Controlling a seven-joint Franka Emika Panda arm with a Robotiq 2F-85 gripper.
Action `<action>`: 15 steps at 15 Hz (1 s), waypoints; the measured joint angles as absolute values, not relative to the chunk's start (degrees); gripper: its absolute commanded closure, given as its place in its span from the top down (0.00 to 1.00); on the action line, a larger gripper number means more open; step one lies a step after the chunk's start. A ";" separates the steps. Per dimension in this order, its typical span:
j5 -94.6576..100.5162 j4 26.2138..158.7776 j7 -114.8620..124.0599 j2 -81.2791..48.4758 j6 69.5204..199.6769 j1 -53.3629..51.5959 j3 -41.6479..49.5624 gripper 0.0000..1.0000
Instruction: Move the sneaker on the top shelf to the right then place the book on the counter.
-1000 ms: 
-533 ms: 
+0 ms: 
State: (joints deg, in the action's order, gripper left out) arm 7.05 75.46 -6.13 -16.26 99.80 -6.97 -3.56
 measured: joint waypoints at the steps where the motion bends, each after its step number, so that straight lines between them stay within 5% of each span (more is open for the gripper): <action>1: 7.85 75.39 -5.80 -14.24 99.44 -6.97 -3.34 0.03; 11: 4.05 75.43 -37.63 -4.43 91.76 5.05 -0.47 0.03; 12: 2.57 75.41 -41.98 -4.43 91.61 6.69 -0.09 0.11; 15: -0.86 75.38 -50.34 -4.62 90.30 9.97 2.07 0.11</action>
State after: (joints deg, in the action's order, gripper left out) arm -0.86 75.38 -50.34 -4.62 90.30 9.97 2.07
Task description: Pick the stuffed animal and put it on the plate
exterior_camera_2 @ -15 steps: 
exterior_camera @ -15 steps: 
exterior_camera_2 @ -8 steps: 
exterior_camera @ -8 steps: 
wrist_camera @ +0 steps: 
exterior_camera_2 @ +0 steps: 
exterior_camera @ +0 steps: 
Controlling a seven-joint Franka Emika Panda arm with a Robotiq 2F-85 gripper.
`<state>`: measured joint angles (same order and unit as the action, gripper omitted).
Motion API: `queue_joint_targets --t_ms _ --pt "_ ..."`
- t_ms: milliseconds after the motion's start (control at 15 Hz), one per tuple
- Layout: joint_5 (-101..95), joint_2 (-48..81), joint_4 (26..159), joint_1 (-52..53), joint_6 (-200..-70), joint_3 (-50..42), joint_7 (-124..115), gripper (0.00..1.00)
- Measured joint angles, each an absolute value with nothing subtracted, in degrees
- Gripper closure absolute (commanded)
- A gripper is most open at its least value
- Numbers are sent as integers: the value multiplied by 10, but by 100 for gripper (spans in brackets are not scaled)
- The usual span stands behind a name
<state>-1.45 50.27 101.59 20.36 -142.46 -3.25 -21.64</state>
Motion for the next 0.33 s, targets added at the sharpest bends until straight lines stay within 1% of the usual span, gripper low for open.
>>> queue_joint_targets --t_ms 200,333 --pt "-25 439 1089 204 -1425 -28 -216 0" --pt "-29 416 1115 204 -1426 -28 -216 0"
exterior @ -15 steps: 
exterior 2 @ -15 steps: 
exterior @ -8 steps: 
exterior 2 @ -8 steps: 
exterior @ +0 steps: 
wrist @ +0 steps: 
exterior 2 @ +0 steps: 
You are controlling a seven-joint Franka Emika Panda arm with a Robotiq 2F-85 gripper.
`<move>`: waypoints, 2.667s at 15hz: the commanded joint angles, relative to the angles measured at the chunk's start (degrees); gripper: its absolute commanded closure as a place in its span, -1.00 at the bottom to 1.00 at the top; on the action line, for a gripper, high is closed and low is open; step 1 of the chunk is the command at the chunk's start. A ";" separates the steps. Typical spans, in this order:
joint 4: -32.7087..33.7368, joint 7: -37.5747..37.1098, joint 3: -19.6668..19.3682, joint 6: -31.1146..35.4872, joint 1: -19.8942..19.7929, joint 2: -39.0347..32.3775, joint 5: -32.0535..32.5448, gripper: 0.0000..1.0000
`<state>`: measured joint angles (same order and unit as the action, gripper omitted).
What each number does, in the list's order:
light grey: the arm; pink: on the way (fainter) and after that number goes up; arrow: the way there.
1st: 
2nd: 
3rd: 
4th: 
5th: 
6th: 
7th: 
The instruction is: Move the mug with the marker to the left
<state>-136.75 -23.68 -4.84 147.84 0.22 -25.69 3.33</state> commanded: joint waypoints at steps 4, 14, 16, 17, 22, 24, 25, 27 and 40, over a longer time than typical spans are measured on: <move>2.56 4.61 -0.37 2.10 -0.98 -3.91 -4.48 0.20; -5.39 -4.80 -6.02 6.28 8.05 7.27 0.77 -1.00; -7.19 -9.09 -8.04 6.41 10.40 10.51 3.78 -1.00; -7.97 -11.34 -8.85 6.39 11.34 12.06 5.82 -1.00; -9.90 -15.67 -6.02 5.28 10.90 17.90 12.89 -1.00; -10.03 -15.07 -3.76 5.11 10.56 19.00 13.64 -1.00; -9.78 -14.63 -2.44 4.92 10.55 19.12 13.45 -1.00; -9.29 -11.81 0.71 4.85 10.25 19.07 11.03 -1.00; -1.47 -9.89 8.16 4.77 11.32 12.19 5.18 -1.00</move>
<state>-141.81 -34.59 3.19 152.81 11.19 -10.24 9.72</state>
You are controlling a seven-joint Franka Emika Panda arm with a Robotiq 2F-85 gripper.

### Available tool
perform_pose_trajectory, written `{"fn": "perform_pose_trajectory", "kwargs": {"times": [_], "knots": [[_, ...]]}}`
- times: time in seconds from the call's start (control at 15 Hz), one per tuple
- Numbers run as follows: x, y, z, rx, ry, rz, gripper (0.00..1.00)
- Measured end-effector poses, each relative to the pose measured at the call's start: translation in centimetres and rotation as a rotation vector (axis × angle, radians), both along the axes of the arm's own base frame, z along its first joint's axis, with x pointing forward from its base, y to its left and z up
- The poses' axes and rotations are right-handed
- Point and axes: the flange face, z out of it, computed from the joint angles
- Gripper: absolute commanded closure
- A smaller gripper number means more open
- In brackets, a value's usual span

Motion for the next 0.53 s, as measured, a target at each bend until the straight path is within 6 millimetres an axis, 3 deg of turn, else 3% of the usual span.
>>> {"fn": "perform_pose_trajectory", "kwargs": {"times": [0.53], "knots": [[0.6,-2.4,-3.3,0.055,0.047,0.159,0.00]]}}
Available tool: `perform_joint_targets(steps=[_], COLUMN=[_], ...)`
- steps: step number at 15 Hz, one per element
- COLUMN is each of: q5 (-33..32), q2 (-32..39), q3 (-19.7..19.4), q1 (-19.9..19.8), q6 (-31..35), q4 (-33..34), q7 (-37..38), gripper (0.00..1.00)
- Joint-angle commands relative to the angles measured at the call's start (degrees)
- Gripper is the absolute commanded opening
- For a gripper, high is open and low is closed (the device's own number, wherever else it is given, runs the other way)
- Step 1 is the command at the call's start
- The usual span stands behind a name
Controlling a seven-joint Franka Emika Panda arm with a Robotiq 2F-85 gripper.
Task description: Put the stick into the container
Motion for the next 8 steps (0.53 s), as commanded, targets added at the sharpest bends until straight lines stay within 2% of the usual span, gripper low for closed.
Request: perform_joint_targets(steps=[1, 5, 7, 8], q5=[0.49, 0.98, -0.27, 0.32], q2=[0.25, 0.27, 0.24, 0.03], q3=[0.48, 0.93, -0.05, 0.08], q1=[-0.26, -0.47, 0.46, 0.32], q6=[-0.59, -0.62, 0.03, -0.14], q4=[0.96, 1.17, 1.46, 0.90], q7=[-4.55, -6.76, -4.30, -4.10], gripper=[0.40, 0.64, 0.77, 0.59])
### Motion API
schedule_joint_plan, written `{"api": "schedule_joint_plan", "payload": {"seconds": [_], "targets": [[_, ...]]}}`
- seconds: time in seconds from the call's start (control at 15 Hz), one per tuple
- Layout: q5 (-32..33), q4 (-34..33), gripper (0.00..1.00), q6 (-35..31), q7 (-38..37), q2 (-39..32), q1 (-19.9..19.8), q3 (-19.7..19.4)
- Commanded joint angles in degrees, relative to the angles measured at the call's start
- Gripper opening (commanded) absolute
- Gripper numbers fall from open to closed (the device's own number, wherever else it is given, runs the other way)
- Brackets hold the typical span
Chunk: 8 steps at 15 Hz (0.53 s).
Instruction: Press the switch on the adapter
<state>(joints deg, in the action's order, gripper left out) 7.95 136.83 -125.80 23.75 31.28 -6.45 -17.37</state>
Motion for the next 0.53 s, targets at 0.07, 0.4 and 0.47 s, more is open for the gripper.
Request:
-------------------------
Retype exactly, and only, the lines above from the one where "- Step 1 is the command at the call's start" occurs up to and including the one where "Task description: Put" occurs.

- YOUR SOLUTION
- Step 1 is the command at the call's start
- The usual span stands behind a name
Controlling a seven-joint Franka Emika Panda arm with a Robotiq 2F-85 gripper.
Task description: Put the stick into the container

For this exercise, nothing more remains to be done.